Perte de 165 millions $ depuis le début de la crise: le transport en commun a besoin d'aide financière | 24 heures
/transports

Perte de 165 millions $ depuis le début de la crise: le transport en commun a besoin d'aide financière

L'organisme qui chapeaute la gestion du transport en commun dans le Grand Montréal sollicite l'aide de Québec afin d'éponger les pertes de revenus occasionnées par la COVID-19, qui s'élèvent maintenant à plus de 165 millions $. 

Les différentes sociétés de transport ont constaté une baisse d'achalandage qui varie entre 80 % et 90 % depuis le début de la crise, puisque les gens restent davantage chez eux ou évitent les transports collectifs. Dans plusieurs autobus, l'embarquement par l'arrière empêche aussi la vérification des titres de transport. 

En appliquant un scénario semblable pour le mois de mai, les sociétés de transport de la région de Montréal encaisseraient des pertes de revenus tarifaires estimées à plus de 165 millions $ depuis la mi-mars par l'Autorité régionale de transport métropolitain (ARTM). 

Pour contrôler l'hémorragie, l'ARTM a confirmé au «24 Heures» avoir des discussions avec le gouvernement du Québec afin que ce dernier assume une partie de la facture liée à la chute des revenus des sociétés de transport qui desservent Montréal, Laval, Longueuil et les municipalités des couronnes. 
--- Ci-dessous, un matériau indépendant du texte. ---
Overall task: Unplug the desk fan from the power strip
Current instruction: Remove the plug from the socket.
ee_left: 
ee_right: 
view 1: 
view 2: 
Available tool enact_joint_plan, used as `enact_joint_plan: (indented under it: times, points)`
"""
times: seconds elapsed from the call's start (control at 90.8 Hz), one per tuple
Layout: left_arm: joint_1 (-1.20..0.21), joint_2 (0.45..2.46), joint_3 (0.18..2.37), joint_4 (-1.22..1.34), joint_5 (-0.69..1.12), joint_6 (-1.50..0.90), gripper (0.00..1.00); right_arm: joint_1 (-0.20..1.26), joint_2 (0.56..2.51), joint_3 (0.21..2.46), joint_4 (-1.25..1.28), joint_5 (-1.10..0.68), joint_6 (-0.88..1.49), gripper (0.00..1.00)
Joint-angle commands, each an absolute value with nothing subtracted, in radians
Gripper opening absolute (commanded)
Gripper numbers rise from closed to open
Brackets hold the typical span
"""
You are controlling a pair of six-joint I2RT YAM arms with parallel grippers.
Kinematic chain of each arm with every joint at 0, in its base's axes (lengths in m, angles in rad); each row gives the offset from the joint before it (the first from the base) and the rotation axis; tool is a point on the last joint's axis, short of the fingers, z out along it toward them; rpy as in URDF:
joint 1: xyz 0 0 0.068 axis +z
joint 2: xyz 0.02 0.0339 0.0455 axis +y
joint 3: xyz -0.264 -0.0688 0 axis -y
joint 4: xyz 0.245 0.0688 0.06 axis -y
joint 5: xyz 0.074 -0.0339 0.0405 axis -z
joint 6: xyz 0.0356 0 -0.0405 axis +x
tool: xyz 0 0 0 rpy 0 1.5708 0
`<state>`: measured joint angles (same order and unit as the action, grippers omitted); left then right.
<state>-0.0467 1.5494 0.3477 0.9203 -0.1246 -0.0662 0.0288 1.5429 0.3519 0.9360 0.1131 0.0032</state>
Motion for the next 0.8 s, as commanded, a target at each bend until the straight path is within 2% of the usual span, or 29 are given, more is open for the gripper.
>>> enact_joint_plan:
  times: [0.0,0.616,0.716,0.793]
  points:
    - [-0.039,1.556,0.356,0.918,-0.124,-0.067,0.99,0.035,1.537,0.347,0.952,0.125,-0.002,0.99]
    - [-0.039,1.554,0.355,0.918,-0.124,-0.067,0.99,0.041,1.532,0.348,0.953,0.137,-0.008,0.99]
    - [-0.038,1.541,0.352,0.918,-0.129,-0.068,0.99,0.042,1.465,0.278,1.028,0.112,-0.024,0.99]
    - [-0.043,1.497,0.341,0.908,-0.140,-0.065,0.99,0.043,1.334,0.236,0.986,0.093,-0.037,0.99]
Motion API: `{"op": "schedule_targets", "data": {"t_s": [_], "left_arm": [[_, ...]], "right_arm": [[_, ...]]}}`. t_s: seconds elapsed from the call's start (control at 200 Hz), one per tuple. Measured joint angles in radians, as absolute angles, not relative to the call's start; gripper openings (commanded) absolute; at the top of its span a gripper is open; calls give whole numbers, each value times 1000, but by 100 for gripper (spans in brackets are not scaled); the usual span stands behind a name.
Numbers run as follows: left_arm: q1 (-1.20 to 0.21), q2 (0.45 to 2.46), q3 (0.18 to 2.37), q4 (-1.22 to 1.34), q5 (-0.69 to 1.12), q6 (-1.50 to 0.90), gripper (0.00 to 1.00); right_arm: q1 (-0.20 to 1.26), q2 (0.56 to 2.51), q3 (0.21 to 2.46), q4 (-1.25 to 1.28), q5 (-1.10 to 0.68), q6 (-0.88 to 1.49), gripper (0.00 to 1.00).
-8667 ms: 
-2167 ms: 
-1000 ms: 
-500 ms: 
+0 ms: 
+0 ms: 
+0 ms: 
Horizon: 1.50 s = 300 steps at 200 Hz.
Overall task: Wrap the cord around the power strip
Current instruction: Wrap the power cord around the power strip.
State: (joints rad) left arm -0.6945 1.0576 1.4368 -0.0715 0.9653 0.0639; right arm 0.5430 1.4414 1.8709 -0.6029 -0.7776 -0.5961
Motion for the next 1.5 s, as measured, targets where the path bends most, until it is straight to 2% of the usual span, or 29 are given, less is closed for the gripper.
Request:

«Nous devons solliciter l’aide des gouvernements pour faire face aux impacts sans précédent d’une telle crise, car les usagers, les autorités de transport et les municipalités ne peuvent assumer seuls un tel fardeau», a indiqué le porte-parole de l’ARTM, Simon Charbonneau, sans préciser le contenu de ces échanges. 

L'ARTM mentionne avoir formé un comité avec la Communauté métropolitaine de Montréal (CMM) afin d'effectuer des représentations politiques auprès du gouvernement du Québec.